L’avvio della procedura per richiedere provvedimenti per la tutela delle persone esposte a particolari situazioni di rischio spetta al prefetto che fa partire la segnalazione data la necessità di assegnare la scorta ad un soggetto. Segnalazione indirizzata allo Ucis sulla base di riscontri oggettivi derivanti da analisi e indagini: per ottenere la scorta deve esserci un rischio concreto per l’incolumità personale del soggetto in questione.
Le scorte che vengono assegnate dai loro funzionari non sono tutte uguali, ci sono 4 differenti livelli a cui corrispondono gradi diversi di gravità e numeri variabili di mezzi e uomini messi a disposizione.
In Italia sono solo 15 le persone che hanno bisogno di una protezione di I livello, 53 di II livello, 267 di III livello, 234 di IV livello, secondo i dati del Viminale.
Al 1° giugno 2019 sono 569 le misure per le tutele personali, il 7,9% in meno rispetto alle 618 del 1° giugno 2018.
2.218 donne e uomini delle forze di polizia erano impegnati al 1° giugno dell’anno scorso, si registra un calo del 9,1% al 1° giugno di quest’anno, con 2.015 agenti utilizzati.
Il Viminale taglia le scorte a politici ed esponenti di Governo, mentre rimane identico il numero per magistrati e religiosi.
Il numero dei giornalisti sotto scorta, invece, è aumentato da 18 (giugno 2018) a 22 (giugno 2019).
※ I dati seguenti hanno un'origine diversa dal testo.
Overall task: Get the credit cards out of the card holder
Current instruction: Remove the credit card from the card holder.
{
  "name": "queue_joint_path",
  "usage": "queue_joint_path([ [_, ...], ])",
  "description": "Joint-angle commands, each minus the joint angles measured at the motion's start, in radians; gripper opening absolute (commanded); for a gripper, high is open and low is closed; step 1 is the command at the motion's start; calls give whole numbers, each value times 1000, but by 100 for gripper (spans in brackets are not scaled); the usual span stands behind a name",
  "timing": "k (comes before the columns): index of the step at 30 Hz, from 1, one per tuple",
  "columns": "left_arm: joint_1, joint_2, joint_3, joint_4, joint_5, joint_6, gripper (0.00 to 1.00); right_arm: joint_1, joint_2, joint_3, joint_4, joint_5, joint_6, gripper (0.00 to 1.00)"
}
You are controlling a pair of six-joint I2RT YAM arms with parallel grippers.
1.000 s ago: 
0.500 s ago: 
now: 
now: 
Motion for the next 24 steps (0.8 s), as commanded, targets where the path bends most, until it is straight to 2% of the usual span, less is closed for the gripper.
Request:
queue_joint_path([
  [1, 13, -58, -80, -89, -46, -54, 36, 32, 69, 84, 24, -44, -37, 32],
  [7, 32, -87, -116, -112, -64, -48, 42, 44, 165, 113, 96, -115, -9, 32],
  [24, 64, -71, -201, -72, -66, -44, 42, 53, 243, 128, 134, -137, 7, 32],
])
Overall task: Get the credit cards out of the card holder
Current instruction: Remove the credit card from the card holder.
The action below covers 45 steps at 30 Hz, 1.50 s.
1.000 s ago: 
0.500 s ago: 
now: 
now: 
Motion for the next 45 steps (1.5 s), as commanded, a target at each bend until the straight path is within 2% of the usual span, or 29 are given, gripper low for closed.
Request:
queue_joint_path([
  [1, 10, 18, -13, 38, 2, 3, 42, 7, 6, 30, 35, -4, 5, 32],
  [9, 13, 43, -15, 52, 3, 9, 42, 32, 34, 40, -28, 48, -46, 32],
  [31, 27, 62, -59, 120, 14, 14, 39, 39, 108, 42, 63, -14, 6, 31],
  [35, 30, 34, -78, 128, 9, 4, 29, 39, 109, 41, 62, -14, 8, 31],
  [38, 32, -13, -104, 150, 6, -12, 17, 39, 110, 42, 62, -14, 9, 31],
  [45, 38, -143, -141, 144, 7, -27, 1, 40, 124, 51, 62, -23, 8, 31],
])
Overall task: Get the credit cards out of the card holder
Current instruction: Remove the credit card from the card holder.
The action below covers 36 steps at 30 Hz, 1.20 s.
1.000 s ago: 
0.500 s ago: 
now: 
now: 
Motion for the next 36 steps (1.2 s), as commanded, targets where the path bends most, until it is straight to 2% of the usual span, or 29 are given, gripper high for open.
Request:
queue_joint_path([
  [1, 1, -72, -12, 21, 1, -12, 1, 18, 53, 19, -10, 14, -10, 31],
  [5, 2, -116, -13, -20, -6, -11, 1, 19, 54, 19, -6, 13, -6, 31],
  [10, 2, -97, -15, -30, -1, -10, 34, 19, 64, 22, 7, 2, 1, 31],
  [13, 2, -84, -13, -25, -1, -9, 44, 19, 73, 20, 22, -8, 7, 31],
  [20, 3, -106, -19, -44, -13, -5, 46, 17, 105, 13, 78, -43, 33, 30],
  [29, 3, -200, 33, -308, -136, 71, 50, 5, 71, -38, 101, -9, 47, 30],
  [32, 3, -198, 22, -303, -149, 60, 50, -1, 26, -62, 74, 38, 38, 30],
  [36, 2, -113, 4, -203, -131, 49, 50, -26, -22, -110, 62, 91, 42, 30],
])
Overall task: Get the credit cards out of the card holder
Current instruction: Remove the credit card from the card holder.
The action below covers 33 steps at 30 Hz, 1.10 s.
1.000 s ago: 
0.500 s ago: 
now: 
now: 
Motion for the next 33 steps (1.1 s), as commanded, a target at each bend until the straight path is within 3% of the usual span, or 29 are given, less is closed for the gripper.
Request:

In generale, i dati del Viminale relativi al periodo di un anno -1° giugno 2018-1° giugno 2019-, registrano una diminuzione del numero delle scorte.
Il Lazio è la regione con più tutele, che ad oggi sono 173 contro le 2019 del giugno 2018. Al secondo posto c’è la Sicilia con 124 soggetti sotto scorta, terzo posto va alla Campania e poi Calabria e Lombardia.
Il problema dei giornalisti è reale e di immensa portata. Il lavoro giornalistico subisce pesanti limitazioni, la libertà di informazione è compromessa e gli stessi giornalisti vivono delle privazioni che oltre che lavorative arrivano ad essere personali e private. Non si tratta di un “privilegio”, come molti affermano, ma di un condizionamento forzato che impedisce il lavoro giornalistico di qualità, anche perché, per la legge italiana, per ottenere la scorta devono esistere reali motivi di pericolo per l’incolumità del soggetto.